» To do
Once the line holding "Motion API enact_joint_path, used" is found in the entries below, transcribe exactly every line up to and including the one holding "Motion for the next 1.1", but leave out the pictures.

Records from a collection:
+++
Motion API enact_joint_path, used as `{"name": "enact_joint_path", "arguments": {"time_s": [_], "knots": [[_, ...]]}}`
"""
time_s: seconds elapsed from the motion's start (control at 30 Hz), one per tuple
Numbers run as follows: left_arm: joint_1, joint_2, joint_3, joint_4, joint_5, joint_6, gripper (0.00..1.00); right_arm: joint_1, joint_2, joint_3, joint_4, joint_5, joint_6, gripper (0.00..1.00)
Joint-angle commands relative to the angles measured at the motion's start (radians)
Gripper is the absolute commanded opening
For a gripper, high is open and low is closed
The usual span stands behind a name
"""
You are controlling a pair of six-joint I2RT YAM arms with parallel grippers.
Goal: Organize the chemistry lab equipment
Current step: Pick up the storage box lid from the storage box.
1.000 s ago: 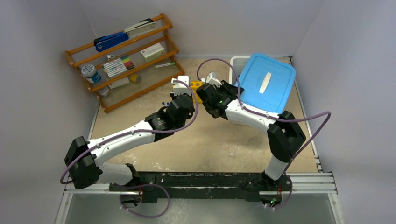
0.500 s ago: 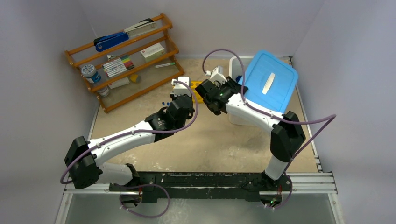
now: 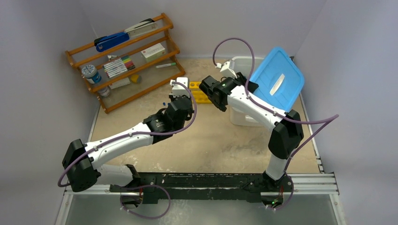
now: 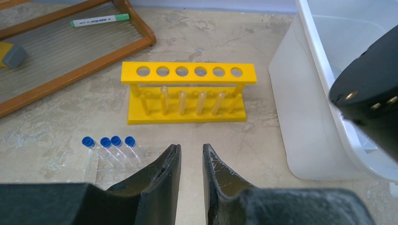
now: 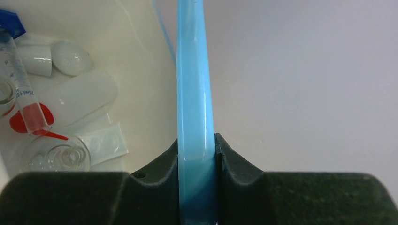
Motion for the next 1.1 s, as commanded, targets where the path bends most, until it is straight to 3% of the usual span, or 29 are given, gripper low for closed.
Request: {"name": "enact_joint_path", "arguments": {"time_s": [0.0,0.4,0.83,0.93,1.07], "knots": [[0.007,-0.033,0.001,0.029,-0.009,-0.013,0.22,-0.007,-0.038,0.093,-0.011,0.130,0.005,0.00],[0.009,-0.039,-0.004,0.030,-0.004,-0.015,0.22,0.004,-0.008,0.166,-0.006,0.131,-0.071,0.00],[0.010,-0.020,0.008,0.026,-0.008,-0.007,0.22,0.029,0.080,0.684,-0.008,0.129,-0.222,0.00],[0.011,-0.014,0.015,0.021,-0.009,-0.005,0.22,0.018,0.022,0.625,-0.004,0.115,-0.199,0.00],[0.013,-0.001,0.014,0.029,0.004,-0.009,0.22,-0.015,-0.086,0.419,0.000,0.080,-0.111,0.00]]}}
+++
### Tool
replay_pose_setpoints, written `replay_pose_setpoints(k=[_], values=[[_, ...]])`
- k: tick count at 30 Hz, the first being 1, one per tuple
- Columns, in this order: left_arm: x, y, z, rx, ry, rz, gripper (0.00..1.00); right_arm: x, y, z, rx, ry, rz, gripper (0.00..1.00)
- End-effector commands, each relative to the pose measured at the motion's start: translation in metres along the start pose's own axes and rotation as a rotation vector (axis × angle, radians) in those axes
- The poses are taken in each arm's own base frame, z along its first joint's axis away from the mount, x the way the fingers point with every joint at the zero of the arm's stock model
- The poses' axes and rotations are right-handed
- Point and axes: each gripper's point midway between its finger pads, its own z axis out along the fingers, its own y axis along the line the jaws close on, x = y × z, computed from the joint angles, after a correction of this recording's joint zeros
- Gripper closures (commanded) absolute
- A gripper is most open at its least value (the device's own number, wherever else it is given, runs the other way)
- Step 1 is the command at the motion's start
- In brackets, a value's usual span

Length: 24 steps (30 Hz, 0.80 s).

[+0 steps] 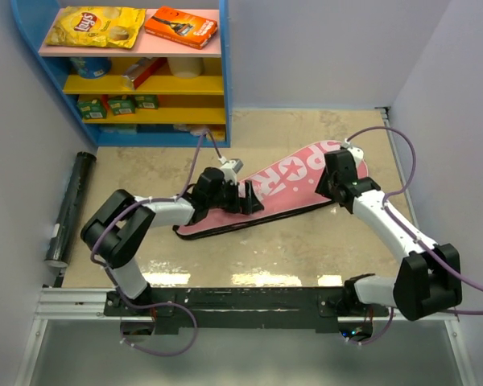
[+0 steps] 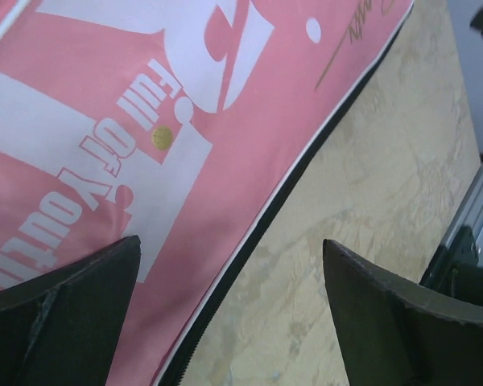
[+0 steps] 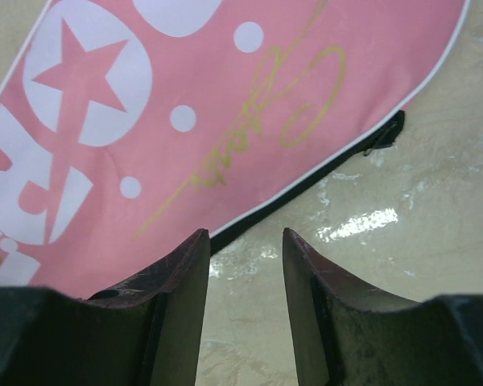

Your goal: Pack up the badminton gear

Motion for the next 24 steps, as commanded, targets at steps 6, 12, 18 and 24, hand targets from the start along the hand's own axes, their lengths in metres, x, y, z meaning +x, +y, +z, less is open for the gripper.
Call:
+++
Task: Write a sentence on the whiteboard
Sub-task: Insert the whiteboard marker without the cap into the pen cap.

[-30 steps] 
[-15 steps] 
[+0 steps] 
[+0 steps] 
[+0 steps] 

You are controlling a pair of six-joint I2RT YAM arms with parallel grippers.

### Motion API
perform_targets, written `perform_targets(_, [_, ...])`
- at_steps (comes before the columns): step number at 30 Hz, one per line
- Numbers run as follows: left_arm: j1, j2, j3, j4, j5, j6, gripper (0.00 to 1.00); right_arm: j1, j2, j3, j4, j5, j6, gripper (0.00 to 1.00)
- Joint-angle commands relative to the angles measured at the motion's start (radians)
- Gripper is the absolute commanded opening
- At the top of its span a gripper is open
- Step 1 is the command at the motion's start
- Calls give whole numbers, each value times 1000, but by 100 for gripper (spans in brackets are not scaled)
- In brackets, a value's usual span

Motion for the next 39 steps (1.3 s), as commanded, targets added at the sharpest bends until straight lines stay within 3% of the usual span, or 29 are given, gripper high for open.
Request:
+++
» Answer area
Motion API enact_joint_path, used as `{"name": "enact_joint_path", "arguments": {"time_s": [_], "knots": [[_, ...]]}}`
"""
time_s: seconds elapsed from the motion's start (control at 30 Hz), one per tuple
Numbers run as follows: left_arm: joint_1, joint_2, joint_3, joint_4, joint_5, joint_6, gripper (0.00..1.00); right_arm: joint_1, joint_2, joint_3, joint_4, joint_5, joint_6, gripper (0.00..1.00)
Joint-angle commands relative to the angles measured at the motion's start (radians)
Gripper is the absolute commanded opening
For a gripper, high is open and low is closed
The usual span stands behind a name
"""
You are controlling a pair of six-joint I2RT YAM arms with parallel grippers.
Goal: Organize the chemistry lab equipment
Current step: Pick up the storage box lid from the storage box.
1.000 s ago: 
0.500 s ago: 
now: 
now: 
now: 
Motion for the next 1.1 s, as commanded, targets where the path bends most, until it is straight to 3% of the usual span, or 29 are given, gripper low for closed.

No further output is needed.